De acordo com o secretário-geral da organização, Donald J. Johnston, o objetivo é trocar idéias com países membros e não membros. Entre os temas da pauta estão a corrupção e a melhoria da transparência nas transações comerciais internacionais. O Brasil deverá ser representado pelo ministro das Relações Exteriores, Luís Felipe Lampreia.

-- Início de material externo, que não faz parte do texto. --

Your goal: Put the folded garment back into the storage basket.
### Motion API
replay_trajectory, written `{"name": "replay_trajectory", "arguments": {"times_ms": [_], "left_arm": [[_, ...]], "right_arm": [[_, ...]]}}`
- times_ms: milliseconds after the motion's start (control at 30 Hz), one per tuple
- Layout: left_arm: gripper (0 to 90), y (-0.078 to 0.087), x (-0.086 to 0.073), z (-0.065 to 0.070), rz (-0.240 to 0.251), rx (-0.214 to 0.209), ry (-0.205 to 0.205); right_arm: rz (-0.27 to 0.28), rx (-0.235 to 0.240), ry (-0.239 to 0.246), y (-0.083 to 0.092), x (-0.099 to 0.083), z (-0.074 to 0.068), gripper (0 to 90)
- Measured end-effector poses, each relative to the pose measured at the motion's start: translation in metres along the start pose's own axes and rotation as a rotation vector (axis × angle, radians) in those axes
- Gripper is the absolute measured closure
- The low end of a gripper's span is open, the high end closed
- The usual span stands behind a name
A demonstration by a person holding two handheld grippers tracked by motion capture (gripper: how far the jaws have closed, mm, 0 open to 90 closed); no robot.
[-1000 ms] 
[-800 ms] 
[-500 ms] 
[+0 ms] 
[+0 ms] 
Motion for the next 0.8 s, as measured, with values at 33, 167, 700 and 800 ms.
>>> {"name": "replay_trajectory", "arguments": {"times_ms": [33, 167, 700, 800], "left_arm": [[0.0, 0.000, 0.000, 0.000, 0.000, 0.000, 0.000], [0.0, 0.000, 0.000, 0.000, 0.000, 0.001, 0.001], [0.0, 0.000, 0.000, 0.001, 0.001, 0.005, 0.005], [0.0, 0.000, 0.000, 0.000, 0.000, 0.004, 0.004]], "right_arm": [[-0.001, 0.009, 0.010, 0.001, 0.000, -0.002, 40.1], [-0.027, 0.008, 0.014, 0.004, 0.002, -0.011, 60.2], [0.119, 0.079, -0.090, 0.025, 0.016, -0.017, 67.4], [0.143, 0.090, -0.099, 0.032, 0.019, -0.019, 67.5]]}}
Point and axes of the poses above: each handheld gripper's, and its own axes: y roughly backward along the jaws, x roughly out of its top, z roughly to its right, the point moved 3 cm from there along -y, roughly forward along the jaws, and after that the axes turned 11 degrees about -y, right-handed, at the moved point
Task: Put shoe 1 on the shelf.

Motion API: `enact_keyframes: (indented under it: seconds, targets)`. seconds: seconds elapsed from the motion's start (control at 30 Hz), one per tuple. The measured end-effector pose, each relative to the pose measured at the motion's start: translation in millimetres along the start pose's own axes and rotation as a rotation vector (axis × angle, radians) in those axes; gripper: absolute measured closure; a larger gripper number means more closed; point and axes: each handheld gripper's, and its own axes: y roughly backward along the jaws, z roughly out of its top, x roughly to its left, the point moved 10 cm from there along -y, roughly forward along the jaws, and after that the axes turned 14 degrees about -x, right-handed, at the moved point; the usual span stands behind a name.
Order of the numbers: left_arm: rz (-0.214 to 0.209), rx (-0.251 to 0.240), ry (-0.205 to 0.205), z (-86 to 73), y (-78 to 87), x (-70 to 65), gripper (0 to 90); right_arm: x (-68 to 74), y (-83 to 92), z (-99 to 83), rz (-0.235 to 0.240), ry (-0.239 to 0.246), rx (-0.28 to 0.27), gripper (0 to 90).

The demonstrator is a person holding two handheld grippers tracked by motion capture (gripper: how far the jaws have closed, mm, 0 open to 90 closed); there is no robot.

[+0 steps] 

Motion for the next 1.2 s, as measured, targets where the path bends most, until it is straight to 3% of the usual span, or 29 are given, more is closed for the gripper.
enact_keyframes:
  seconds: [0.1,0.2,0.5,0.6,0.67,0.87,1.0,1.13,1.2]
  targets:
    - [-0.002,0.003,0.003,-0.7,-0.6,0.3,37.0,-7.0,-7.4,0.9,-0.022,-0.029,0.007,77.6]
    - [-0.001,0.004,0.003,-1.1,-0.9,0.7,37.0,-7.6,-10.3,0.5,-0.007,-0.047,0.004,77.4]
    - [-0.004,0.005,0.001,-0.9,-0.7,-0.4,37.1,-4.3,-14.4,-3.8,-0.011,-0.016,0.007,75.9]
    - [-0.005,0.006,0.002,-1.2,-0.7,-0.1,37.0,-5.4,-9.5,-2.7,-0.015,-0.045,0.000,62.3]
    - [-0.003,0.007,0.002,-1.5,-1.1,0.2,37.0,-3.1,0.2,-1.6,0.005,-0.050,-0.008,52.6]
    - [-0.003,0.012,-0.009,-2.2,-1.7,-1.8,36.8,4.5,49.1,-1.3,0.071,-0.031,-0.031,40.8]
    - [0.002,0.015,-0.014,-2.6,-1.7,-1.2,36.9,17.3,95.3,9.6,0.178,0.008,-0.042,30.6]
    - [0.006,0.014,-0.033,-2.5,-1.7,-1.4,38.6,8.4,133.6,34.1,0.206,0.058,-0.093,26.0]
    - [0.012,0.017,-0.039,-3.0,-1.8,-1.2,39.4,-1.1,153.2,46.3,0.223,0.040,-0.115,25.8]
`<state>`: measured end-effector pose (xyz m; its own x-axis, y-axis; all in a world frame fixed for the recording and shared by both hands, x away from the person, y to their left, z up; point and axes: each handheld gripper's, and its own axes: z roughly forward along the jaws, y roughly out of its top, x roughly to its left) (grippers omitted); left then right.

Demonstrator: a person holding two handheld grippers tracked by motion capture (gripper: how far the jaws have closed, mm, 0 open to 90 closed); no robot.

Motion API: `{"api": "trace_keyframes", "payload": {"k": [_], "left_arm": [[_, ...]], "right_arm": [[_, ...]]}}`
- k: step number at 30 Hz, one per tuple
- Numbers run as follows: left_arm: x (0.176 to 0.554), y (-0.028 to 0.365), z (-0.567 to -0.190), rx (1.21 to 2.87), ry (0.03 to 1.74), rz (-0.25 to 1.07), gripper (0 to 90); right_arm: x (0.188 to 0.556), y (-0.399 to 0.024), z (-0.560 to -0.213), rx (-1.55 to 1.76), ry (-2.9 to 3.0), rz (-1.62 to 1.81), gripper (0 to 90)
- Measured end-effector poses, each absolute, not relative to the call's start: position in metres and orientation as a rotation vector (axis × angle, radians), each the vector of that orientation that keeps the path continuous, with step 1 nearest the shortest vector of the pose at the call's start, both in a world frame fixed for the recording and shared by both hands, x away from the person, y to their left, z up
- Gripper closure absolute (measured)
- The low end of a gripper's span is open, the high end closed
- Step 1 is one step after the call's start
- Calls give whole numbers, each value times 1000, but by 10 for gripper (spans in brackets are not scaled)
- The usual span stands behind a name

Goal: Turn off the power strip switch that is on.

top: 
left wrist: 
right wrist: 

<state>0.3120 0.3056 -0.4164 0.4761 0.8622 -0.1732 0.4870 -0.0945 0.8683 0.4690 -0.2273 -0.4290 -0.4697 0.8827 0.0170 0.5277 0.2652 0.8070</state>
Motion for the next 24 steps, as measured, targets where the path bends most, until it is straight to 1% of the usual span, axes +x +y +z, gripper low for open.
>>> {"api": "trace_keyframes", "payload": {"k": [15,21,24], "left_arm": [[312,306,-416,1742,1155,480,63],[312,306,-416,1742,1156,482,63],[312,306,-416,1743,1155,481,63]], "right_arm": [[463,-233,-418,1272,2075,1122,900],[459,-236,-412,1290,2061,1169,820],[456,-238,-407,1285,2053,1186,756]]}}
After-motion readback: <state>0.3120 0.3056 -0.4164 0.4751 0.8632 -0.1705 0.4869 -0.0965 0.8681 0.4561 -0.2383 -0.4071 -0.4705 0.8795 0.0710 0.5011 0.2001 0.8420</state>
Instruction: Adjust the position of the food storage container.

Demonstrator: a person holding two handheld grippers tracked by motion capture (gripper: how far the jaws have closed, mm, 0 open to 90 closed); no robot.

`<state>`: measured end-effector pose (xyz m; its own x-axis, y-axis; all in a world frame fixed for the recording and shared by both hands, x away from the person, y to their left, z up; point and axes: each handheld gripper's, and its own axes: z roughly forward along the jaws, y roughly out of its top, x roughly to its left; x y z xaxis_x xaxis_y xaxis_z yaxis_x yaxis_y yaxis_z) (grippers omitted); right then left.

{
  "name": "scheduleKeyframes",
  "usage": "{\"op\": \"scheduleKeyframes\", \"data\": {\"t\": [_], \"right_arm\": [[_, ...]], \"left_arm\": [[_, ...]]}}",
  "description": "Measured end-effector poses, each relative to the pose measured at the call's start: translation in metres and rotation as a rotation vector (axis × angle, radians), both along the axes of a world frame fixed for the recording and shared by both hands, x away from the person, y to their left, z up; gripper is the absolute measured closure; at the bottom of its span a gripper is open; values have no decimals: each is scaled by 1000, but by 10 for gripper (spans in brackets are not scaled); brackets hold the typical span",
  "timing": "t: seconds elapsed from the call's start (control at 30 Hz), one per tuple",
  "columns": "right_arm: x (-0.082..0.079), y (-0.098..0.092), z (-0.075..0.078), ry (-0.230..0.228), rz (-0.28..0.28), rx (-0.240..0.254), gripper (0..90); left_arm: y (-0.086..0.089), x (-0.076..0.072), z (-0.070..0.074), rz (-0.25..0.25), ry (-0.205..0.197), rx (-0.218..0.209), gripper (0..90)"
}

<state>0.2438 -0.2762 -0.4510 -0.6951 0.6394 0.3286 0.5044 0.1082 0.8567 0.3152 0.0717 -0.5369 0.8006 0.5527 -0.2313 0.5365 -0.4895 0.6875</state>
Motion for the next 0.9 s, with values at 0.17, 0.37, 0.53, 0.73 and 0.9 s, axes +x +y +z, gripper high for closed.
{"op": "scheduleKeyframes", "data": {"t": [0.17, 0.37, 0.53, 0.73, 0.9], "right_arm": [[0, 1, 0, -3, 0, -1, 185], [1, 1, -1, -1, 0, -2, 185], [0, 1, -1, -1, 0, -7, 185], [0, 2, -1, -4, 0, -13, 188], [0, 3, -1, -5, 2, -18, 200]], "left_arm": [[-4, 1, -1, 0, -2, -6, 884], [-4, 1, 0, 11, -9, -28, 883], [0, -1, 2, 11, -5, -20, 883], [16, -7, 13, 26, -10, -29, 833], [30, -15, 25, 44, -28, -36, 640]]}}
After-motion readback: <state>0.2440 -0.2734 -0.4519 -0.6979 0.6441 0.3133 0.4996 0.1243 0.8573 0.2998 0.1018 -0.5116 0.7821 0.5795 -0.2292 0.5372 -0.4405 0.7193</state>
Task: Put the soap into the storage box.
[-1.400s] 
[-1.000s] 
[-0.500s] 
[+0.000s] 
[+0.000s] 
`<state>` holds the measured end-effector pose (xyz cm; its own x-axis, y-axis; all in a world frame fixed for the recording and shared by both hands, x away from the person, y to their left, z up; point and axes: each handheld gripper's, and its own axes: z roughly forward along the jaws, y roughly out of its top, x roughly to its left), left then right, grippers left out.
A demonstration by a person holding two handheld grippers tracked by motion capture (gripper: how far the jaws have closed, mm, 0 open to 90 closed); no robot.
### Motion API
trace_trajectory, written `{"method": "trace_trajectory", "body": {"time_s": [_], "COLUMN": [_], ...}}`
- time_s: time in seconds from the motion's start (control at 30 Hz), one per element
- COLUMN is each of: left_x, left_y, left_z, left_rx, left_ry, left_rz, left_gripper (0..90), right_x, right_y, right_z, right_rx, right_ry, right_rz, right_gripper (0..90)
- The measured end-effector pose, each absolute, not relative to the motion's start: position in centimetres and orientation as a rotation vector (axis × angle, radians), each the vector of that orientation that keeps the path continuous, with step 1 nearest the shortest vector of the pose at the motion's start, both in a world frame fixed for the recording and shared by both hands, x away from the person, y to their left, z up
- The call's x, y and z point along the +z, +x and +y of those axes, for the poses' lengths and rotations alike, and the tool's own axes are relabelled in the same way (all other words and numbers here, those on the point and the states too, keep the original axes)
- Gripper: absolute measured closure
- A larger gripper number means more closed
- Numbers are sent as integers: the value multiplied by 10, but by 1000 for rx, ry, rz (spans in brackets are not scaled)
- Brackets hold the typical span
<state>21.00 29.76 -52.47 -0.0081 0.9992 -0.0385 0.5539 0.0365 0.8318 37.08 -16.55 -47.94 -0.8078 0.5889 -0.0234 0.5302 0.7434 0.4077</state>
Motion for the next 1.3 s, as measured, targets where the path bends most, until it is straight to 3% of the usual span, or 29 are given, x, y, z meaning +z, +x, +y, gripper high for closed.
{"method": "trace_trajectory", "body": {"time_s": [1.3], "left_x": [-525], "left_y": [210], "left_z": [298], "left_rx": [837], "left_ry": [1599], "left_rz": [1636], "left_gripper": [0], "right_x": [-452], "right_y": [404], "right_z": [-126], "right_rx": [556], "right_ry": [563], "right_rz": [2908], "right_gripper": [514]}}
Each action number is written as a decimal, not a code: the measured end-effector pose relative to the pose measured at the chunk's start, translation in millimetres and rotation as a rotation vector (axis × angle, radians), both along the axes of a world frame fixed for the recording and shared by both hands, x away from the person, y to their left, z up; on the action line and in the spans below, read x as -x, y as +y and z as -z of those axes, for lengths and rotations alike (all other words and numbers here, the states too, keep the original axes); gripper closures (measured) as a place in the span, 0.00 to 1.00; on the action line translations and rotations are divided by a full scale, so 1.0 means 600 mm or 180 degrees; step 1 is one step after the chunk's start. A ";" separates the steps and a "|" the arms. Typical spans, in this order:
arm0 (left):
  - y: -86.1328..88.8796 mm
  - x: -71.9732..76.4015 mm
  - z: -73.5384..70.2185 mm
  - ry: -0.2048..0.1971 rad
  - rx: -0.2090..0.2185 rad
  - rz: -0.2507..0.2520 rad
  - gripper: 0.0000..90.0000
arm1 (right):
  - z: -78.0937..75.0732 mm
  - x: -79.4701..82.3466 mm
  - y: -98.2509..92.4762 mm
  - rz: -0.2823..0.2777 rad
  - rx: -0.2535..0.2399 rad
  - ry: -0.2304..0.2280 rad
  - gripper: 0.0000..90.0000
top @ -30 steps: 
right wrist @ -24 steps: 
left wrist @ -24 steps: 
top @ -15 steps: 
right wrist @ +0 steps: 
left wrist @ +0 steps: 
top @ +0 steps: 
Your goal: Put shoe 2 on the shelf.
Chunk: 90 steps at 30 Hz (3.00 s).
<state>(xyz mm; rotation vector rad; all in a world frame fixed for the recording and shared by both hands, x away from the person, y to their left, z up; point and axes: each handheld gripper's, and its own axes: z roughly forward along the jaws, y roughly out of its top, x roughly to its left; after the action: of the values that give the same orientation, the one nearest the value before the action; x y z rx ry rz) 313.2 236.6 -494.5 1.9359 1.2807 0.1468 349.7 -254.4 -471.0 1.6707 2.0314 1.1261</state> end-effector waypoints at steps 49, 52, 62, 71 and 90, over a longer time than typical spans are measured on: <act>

A Convenção Contra a Corrupção, assinada pelos 29 países membros, além de alguns não membros, incluindo o Brasil, entrou em vigor em fevereiro, com resultados positivos. Ela permite aos países signatários agir de forma coordenada para a adoção de leis nacionais contra a corrupção de agentes estrangeiros.
Progressos estão sendo anunciados também pela OCDE sobre o problema da dedução fiscal de comissões de agentes estrangeiros nos casos de contratos internacionais. Até o fim de 1999, essa dedução, prevista pela legislação de alguns países, não mais será possível entre os signatários da convenção.
Os grupos de trabalho sobre a corrupção deverão examinar prioritariamente os seguintes itens: atos de corrupção e sua relação com os partidos políticos estrangeiros; vantagens prometidas a uma pessoa antes que ela se torne agente público estrangeiro; a corrupção de agentes públicos e a legislação relativa a lavagem de dinheiro; o papel das filiais estrangeiras nas operações de corrupção e o papel das praças offshore nos mecanismos de corrupção.
O grupo concluiu que o melhor seria dividir em duas fases a execução do programa de aplicação da convenção. A primeira fase servirá para determinar se os textos estão conforme os critérios fixados. Na segunda fase, o grupo deve avaliar como cada país poderá garantir a execução eficaz das leis nacionais ao aplicar a convenção.